File versions are automatic, but have some limitations.

Cons

Free storage quota is only 2 GB.
Hot-linking is possible via a special directory called "Public" that has limited collaboration option.
File versions are only kept for 30 days that are good for accidental disaster recovery, but not suitable for long term preservation of the history.
Extended versioning is only supported in the paid (Pro) plan.

Internet Archive

Internet Archive hosts various types of publicly contributed static files and datasets, such as scanned books, audio files, and structured public datasets.

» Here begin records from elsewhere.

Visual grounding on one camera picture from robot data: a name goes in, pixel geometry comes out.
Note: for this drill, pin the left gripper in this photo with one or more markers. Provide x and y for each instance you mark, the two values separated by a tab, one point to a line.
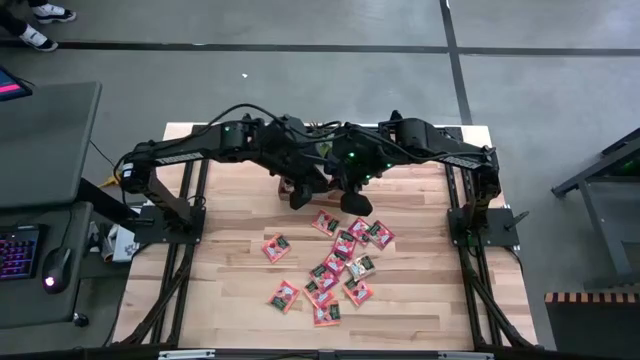
300	175

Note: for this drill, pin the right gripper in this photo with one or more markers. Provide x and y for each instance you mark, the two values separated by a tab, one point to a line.
357	165

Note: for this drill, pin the orange peach tea packet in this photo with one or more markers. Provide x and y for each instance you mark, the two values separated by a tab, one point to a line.
326	222
318	296
327	315
358	291
276	247
284	296

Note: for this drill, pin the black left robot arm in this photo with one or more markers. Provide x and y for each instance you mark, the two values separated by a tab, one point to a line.
190	150

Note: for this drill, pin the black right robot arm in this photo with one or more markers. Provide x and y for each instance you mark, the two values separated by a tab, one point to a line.
440	145

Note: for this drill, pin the yellow power plug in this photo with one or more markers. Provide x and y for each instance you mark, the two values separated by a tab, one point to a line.
111	182

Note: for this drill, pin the white patterned box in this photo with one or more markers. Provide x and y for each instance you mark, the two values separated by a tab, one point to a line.
122	247

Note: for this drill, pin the grey desk top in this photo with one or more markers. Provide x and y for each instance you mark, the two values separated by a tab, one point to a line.
45	145

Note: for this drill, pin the dark metal stand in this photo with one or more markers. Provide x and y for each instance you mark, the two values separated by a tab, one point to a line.
607	239

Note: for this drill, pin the black computer mouse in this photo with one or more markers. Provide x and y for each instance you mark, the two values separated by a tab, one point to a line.
56	270

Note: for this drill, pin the black round knob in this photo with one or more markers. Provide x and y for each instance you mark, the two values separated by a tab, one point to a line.
81	320

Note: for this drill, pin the black crate striped edge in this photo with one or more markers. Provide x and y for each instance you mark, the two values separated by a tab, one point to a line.
595	330

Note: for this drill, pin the backlit computer keyboard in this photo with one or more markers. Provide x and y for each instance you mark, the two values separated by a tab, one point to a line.
17	252

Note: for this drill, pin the dark keyboard tray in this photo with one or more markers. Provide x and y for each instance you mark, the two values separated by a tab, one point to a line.
30	305

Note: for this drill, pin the white sneakers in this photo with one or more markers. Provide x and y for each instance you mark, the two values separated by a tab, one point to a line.
47	12

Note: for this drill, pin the black computer monitor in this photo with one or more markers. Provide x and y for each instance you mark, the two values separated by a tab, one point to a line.
10	85

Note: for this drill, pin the black aluminium table frame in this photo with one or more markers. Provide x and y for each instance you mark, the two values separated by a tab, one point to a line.
465	270

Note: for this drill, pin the silver metal bracket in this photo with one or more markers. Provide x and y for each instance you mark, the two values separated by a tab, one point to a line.
185	354
465	355

We can ask them to host archive profiles as a central repository and make provisions to allow public/moderated/whitelisted contributions.

Pros

Centralized repository makes discovery easy.
Archive services are long lasting by nature.
Unlimited storage.

Cons

Need to contact IA for special provision.
Version management will probably be manual unless they have some system in place.
Avoiding spam while keeping the service open for public contribution can be challenging.

Amazon Public Dataset

Amazon Public Dataset initiative is used by Common Crawl to host terabytes of archived data and metadata. I requested Amazon to get access to host archive profiles as public dataset, but did not hear anything back from them.

Google Public Data

It provides some automatic visualizations but I think it accepts data in specific formats.

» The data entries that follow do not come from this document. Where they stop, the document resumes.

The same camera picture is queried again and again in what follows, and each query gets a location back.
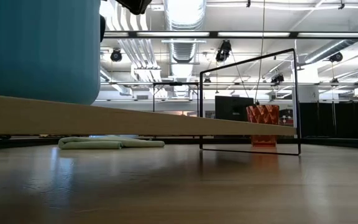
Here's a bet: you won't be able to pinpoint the green folded cloth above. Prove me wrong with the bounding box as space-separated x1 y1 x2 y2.
57 136 166 151

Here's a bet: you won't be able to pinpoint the black ceiling spotlight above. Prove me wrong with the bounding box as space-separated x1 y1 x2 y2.
270 73 285 84
328 51 344 63
215 39 232 63
109 49 123 63

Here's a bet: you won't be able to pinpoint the black partition panels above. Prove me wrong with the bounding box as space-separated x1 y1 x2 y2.
299 95 358 140

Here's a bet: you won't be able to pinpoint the wooden tray with black handles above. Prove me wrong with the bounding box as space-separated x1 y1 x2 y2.
0 48 302 156

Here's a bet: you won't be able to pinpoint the thin hanging cable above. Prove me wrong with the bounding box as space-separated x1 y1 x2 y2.
254 0 266 105

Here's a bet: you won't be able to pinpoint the black aluminium rig frame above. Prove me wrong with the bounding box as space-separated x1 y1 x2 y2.
0 134 358 151

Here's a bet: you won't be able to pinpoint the black computer monitor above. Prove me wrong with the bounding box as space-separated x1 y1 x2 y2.
214 95 255 123

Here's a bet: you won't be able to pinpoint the silver ventilation duct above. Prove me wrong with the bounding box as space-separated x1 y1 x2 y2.
162 0 207 98

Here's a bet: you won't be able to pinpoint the red faceted cup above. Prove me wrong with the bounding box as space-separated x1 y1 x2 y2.
246 105 280 147

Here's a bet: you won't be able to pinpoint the black beam with light strips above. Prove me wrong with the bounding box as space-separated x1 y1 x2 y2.
103 30 358 40

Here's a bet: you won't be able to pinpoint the blue mug with handle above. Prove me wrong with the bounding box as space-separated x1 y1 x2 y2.
0 0 106 106

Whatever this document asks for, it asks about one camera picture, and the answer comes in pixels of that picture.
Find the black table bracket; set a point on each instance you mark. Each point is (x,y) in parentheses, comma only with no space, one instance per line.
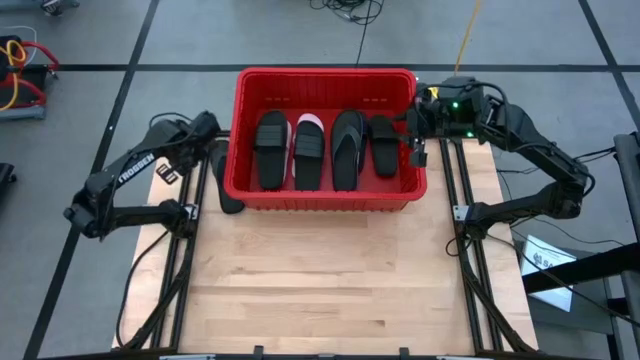
(258,351)
(404,352)

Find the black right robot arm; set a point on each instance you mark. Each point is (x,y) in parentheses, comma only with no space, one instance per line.
(540,150)

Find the black floor object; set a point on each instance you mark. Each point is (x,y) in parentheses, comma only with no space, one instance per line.
(5,172)

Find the white printed box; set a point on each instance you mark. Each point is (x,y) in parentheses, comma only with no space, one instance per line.
(547,260)

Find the black aluminium frame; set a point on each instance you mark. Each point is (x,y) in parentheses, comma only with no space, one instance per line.
(191,252)
(470,280)

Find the red frame cart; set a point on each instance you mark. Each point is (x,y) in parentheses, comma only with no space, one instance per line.
(30,95)

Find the black beam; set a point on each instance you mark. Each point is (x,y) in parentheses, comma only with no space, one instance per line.
(580,270)

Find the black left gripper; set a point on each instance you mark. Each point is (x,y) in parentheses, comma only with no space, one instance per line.
(195,135)

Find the black flip-flop sandal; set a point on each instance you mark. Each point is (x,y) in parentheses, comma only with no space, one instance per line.
(222,175)
(346,150)

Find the grey post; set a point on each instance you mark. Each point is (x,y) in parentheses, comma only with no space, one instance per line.
(627,200)

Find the yellow tag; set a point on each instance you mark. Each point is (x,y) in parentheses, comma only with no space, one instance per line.
(433,92)

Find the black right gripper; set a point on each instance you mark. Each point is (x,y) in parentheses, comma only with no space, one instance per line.
(430,117)

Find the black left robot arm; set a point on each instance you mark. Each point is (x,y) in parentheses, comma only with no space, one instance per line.
(125,175)

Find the red plastic bin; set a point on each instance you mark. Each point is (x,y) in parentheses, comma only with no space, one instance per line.
(320,90)

Google BigTable and BigQuery

We can possibly transform the data in a form that can be loaded into BigTable and queried using BigQuery, but this option is not free.

Proposed Workflow

All storage options described above except Internet Archive should be distributed in nature, so that individuals can maintain their own repositories and register their repositories in a central location to make the discovery easy. An archive can have its profiles available in different places maintained/generated by different people/scripts as long as it has common ID in the meta section of the profiles. An structured directory structure should be proposed to arrange profiles. Large profiles can be split in smaller pieces based on logical divisions such as one for each TLD or registered domain (in nested directory structure), or simply by some file size limit.

We currently propose the following workflow:

Fork the main Archive Profiler repository.
Checkout your fork locally.
Update the config.ini file in the local copy to reflect changes according to your collection/archive and push the changes back to your GitHub fork, so that the changes are not lost and discoverable for other maintainers later.
Run the main script by pointing it to the input files such as CDX, keyword samples, or URL samples.
The script should take care properly organizing the profiles in sub-directories.
Once done, generated profiles should automatically be compressed (and split in parts if necessary to deal with the file size limits) and pushed to your GitHub fork as a release.
All the releases are kept forever in GitHub with the release date and any specified tags, hence they can serve as versions.
Periodically run the profiler on new datasets to create more incremental releases.
Pull changes from the upstream repository and merge periodically to update any changes in the profiler code.
Services that consume profiles can start their discovery by listing all the forks of the upstream (main) repository.
From their they can go to each fork and list all the releases to download compressed profiles locally, combine them, and consume them as desired.